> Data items
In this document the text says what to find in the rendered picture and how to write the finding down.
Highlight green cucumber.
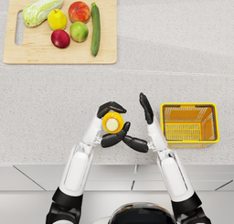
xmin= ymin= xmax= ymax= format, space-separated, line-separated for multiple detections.
xmin=90 ymin=2 xmax=101 ymax=58

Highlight yellow slatted basket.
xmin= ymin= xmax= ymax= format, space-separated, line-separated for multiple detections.
xmin=160 ymin=102 xmax=220 ymax=149

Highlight dark round robot body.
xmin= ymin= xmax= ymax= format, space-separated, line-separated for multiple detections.
xmin=107 ymin=202 xmax=178 ymax=224

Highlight green apple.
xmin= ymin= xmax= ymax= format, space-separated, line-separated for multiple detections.
xmin=69 ymin=21 xmax=90 ymax=43

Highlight yellow lemon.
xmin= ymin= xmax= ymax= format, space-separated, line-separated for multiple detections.
xmin=47 ymin=8 xmax=69 ymax=32

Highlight dark red apple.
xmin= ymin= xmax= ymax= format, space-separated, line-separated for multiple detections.
xmin=50 ymin=28 xmax=71 ymax=49

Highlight wooden cutting board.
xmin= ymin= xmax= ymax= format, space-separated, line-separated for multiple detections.
xmin=3 ymin=0 xmax=118 ymax=66

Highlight white cabinet drawer fronts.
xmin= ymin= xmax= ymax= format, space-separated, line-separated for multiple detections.
xmin=0 ymin=163 xmax=234 ymax=193

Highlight pale green napa cabbage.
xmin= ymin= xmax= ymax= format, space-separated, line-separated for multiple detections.
xmin=21 ymin=0 xmax=65 ymax=28

> Exercise directions
Pull together all lines from the data that mention the word "green".

> Answer space
Highlight green cucumber.
Highlight green apple.
Highlight pale green napa cabbage.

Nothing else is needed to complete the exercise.